◆ The task ◆
Determine how many lines in the entries below contain "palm", and output that number alone.

** Dataset excerpts follows **

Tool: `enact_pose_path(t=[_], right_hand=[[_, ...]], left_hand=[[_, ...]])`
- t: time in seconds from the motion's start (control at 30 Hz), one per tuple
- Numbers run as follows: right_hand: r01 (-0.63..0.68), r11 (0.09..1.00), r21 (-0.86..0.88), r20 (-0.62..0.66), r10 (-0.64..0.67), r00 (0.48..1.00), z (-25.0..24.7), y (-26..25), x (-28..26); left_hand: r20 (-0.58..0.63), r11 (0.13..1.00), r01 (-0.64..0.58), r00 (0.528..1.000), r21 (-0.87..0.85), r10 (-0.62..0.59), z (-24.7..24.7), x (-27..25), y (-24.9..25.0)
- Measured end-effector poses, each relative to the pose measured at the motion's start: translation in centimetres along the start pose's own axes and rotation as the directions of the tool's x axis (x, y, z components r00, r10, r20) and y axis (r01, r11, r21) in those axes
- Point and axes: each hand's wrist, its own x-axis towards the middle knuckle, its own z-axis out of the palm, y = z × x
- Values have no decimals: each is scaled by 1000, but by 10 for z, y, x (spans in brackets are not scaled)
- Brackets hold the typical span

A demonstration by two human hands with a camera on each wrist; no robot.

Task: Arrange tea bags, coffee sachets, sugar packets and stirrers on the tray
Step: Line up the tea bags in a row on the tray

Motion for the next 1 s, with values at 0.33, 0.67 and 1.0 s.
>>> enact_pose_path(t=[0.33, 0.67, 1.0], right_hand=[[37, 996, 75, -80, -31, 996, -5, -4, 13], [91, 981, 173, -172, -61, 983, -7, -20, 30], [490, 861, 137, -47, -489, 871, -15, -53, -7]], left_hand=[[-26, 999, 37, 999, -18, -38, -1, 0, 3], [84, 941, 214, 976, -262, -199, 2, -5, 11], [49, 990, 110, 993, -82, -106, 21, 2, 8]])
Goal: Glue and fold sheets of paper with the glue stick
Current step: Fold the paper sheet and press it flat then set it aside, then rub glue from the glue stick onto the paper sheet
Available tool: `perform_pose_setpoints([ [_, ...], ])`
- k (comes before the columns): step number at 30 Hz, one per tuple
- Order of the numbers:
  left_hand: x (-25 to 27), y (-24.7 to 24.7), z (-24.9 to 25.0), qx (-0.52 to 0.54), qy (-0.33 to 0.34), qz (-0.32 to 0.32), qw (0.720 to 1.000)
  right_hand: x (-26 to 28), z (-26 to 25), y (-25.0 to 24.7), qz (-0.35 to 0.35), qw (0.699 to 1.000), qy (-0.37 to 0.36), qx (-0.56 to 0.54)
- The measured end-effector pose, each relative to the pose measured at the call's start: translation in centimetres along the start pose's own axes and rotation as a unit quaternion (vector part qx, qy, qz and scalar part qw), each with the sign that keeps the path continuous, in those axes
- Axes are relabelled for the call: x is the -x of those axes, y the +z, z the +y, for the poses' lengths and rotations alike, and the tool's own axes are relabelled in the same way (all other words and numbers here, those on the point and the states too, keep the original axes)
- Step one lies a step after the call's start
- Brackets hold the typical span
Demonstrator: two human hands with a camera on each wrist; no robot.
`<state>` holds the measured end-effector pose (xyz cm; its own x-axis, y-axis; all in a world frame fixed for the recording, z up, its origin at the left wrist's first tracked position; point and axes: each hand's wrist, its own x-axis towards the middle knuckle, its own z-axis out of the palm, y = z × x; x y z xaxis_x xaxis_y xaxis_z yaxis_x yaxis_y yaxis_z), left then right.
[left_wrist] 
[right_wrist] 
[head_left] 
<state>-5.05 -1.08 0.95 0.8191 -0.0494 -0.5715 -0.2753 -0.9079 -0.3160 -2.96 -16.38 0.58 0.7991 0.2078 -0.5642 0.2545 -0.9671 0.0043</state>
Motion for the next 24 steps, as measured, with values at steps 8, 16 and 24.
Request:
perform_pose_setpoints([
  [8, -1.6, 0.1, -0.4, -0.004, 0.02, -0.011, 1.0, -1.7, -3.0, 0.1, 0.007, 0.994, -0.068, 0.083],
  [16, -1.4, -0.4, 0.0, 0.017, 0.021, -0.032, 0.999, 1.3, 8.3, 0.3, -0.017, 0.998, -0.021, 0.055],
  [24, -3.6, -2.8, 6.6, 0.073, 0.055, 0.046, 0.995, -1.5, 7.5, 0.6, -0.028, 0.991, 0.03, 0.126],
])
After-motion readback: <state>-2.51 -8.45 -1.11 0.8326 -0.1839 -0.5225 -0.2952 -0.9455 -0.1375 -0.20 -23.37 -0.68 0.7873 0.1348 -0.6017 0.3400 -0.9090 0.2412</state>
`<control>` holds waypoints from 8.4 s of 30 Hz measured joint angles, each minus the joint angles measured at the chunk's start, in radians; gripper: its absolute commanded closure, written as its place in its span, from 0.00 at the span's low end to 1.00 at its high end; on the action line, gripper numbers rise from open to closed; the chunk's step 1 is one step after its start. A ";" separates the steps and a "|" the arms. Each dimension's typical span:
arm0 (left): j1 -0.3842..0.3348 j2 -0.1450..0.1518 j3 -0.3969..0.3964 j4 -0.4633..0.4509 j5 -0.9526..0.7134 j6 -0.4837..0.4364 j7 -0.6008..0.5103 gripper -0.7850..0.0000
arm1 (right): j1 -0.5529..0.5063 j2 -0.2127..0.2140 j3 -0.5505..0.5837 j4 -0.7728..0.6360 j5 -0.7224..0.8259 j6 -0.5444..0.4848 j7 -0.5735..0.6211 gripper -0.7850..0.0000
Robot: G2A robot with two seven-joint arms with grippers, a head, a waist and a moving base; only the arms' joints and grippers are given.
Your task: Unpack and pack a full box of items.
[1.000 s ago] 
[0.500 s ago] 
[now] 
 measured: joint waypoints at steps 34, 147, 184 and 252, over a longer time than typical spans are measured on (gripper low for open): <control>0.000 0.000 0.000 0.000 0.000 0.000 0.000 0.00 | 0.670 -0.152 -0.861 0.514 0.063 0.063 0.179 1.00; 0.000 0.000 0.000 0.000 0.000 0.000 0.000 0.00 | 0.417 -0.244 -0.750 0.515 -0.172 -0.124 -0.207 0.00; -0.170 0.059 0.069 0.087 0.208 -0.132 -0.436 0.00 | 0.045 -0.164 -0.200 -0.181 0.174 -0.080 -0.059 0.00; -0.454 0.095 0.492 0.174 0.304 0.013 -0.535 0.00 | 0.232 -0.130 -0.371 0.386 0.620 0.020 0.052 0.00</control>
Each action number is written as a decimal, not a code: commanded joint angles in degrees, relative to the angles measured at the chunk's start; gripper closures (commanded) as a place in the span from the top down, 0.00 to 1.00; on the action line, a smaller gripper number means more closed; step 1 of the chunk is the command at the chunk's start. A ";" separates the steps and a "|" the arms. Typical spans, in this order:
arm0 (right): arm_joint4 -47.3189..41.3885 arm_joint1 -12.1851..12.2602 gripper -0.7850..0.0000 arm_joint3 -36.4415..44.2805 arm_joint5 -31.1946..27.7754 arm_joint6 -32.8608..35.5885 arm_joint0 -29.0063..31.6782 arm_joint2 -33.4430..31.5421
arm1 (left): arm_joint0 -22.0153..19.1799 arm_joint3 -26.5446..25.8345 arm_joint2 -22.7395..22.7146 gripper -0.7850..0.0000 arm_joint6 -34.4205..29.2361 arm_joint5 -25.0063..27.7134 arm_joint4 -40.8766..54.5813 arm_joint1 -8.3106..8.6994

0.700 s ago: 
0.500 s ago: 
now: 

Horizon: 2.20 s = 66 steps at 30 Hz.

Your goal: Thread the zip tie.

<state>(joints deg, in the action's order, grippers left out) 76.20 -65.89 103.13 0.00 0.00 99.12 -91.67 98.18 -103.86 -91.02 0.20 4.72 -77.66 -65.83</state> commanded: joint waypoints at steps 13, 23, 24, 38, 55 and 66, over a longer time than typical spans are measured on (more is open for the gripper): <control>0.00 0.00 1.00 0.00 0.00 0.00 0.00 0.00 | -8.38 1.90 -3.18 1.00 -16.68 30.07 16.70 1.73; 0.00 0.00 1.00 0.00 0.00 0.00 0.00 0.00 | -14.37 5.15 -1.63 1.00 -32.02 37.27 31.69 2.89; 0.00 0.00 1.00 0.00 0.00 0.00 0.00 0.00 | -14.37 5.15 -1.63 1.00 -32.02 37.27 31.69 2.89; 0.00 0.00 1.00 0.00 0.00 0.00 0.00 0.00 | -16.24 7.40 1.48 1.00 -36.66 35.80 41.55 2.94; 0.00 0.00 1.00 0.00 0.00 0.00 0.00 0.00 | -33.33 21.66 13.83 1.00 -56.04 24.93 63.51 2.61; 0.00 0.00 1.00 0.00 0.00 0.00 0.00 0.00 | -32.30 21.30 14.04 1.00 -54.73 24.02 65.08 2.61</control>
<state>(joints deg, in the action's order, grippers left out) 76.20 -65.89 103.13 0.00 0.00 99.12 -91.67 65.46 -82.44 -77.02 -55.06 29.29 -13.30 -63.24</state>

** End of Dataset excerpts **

◆ Response to the exercise ◆
2